# Task requirements
Please give the data again in full, exactly as it reads.

# Supplied data
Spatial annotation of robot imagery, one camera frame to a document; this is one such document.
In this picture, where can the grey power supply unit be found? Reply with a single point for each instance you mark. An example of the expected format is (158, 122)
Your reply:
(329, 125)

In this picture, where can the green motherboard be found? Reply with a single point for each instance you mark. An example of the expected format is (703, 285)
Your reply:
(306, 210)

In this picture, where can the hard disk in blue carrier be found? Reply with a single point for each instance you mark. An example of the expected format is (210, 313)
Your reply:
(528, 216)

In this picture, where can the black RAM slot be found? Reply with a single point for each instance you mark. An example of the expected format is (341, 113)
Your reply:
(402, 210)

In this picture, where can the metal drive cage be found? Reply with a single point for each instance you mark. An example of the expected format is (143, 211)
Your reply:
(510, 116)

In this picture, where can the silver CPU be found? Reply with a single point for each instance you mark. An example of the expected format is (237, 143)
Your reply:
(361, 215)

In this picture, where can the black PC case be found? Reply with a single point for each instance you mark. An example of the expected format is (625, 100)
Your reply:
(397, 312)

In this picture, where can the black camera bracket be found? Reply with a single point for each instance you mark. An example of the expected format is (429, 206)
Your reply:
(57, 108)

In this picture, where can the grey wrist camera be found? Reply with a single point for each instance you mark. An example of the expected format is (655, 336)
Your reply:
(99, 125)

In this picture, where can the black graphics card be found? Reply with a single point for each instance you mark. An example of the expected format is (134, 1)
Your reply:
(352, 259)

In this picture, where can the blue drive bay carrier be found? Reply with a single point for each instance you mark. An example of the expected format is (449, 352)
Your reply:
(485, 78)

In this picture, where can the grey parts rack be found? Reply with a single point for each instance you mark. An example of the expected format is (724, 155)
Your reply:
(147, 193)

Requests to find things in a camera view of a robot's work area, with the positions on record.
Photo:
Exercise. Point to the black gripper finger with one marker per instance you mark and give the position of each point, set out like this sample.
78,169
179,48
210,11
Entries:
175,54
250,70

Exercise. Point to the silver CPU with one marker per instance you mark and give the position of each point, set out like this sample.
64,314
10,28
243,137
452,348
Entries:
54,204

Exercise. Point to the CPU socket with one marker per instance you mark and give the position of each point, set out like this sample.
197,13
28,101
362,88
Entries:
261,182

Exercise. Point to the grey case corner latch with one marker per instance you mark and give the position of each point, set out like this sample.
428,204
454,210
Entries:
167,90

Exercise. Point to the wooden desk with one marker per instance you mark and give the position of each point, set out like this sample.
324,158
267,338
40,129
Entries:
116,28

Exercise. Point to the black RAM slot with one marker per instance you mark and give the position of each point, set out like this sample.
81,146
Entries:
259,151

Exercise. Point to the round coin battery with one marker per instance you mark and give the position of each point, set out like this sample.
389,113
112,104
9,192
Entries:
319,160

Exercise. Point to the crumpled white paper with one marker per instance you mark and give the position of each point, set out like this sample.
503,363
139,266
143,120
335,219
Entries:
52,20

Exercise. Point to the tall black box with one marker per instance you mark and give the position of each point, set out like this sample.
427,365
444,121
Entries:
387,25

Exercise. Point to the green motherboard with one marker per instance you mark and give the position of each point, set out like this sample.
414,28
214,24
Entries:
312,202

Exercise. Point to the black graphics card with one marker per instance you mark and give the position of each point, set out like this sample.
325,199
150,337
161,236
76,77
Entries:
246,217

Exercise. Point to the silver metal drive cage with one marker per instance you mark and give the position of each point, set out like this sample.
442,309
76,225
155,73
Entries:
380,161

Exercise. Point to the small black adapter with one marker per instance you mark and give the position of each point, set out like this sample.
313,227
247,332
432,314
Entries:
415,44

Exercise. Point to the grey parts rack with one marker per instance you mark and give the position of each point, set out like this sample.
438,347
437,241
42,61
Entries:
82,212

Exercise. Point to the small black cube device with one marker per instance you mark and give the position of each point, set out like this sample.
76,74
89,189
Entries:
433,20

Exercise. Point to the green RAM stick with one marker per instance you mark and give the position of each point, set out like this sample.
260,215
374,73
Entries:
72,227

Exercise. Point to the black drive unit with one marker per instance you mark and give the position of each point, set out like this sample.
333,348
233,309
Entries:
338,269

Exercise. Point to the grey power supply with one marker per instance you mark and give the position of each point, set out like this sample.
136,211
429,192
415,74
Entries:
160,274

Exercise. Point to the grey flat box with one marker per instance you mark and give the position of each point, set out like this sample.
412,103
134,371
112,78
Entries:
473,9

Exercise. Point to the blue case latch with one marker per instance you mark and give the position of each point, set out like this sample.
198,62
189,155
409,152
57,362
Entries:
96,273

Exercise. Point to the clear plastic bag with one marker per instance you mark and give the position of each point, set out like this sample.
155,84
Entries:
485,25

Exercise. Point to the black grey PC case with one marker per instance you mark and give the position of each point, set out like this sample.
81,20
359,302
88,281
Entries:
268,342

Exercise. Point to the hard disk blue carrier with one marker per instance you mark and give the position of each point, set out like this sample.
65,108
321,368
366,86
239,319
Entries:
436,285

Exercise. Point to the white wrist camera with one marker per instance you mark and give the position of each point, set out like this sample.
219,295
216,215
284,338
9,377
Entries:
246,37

# Answer to the problem
Spatial annotation of robot imagery, one camera frame to a document; this is one such document.
In this picture, where can the grey power supply unit be found? Reply with a single point for each instance you mark. An example of the expected format is (158, 122)
Your reply:
(329, 125)

In this picture, where can the green motherboard be found? Reply with a single point for each instance you mark. An example of the expected format is (703, 285)
Your reply:
(306, 210)

In this picture, where can the hard disk in blue carrier be found? Reply with a single point for each instance you mark. An example of the expected format is (210, 313)
Your reply:
(528, 216)

In this picture, where can the black RAM slot be found? Reply with a single point for each instance you mark. An example of the expected format is (341, 113)
Your reply:
(402, 210)

In this picture, where can the metal drive cage be found? Reply with a single point for each instance you mark. An example of the expected format is (143, 211)
Your reply:
(510, 116)

In this picture, where can the silver CPU be found? Reply with a single point for each instance you mark. An example of the expected format is (237, 143)
Your reply:
(361, 215)

In this picture, where can the black PC case be found? Reply with a single point for each instance you mark. An example of the expected format is (625, 100)
Your reply:
(397, 312)

In this picture, where can the black camera bracket be found? Reply with a single point for each instance you mark. An example of the expected format is (429, 206)
Your reply:
(57, 108)

In this picture, where can the grey wrist camera be found? Reply with a single point for each instance you mark. An example of the expected format is (655, 336)
Your reply:
(99, 125)

In this picture, where can the black graphics card be found? Reply with a single point for each instance you mark. An example of the expected format is (134, 1)
Your reply:
(352, 259)

In this picture, where can the blue drive bay carrier be found? Reply with a single point for each instance you mark. An example of the expected format is (449, 352)
Your reply:
(485, 78)

In this picture, where can the grey parts rack be found? Reply with a single point for each instance you mark. An example of the expected format is (724, 155)
Your reply:
(147, 193)

Requests to find things in a camera view of a robot's work area, with the positions on record.
Photo:
Exercise. Point to the black gripper finger with one marker per instance you mark and give the position of each point, set out like this sample.
78,169
179,48
210,11
Entries:
175,54
250,70

Exercise. Point to the silver CPU with one marker per instance you mark and give the position of each point, set out like this sample.
64,314
10,28
243,137
452,348
Entries:
54,204

Exercise. Point to the CPU socket with one marker per instance you mark and give the position of each point, set out like this sample.
197,13
28,101
362,88
Entries:
261,182

Exercise. Point to the grey case corner latch with one marker per instance you mark and give the position of each point, set out like this sample.
428,204
454,210
Entries:
167,90

Exercise. Point to the wooden desk with one marker per instance you mark and give the position of each point, set out like this sample.
324,158
267,338
40,129
Entries:
116,28

Exercise. Point to the black RAM slot with one marker per instance you mark and give the position of each point, set out like this sample.
81,146
Entries:
259,151

Exercise. Point to the round coin battery with one marker per instance you mark and give the position of each point, set out like this sample.
389,113
112,104
9,192
Entries:
319,160

Exercise. Point to the crumpled white paper with one marker per instance you mark and give the position of each point, set out like this sample.
503,363
139,266
143,120
335,219
Entries:
52,20

Exercise. Point to the tall black box with one marker per instance you mark and give the position of each point, set out like this sample.
427,365
444,121
Entries:
387,25

Exercise. Point to the green motherboard with one marker per instance you mark and give the position of each point, set out like this sample.
414,28
214,24
Entries:
312,202

Exercise. Point to the black graphics card with one marker per instance you mark and give the position of each point, set out like this sample.
325,199
150,337
161,236
76,77
Entries:
246,217

Exercise. Point to the silver metal drive cage with one marker per instance you mark and give the position of each point, set out like this sample.
442,309
76,225
155,73
Entries:
380,161

Exercise. Point to the small black adapter with one marker per instance you mark and give the position of each point, set out like this sample.
313,227
247,332
432,314
Entries:
415,44

Exercise. Point to the grey parts rack with one marker per instance you mark and give the position of each point, set out like this sample.
438,347
437,241
42,61
Entries:
82,212

Exercise. Point to the small black cube device with one marker per instance you mark and give the position of each point, set out like this sample.
76,74
89,189
Entries:
433,20

Exercise. Point to the green RAM stick with one marker per instance you mark and give the position of each point, set out like this sample.
260,215
374,73
Entries:
72,227

Exercise. Point to the black drive unit with one marker per instance you mark and give the position of each point, set out like this sample.
333,348
233,309
Entries:
338,269

Exercise. Point to the grey power supply with one marker per instance you mark and give the position of each point, set out like this sample.
136,211
429,192
415,74
Entries:
160,274

Exercise. Point to the grey flat box with one marker per instance you mark and give the position of each point, set out like this sample.
412,103
134,371
112,78
Entries:
473,9

Exercise. Point to the blue case latch with one marker per instance you mark and give the position of each point, set out like this sample.
198,62
189,155
409,152
57,362
Entries:
96,273

Exercise. Point to the clear plastic bag with one marker per instance you mark and give the position of each point, set out like this sample.
155,84
Entries:
485,25

Exercise. Point to the black grey PC case with one marker per instance you mark and give the position of each point, set out like this sample.
81,20
359,302
88,281
Entries:
268,342

Exercise. Point to the hard disk blue carrier with one marker per instance you mark and give the position of each point, set out like this sample.
65,108
321,368
366,86
239,319
Entries:
436,285

Exercise. Point to the white wrist camera with one marker per instance you mark and give the position of each point, set out like this sample.
219,295
216,215
284,338
9,377
Entries:
246,37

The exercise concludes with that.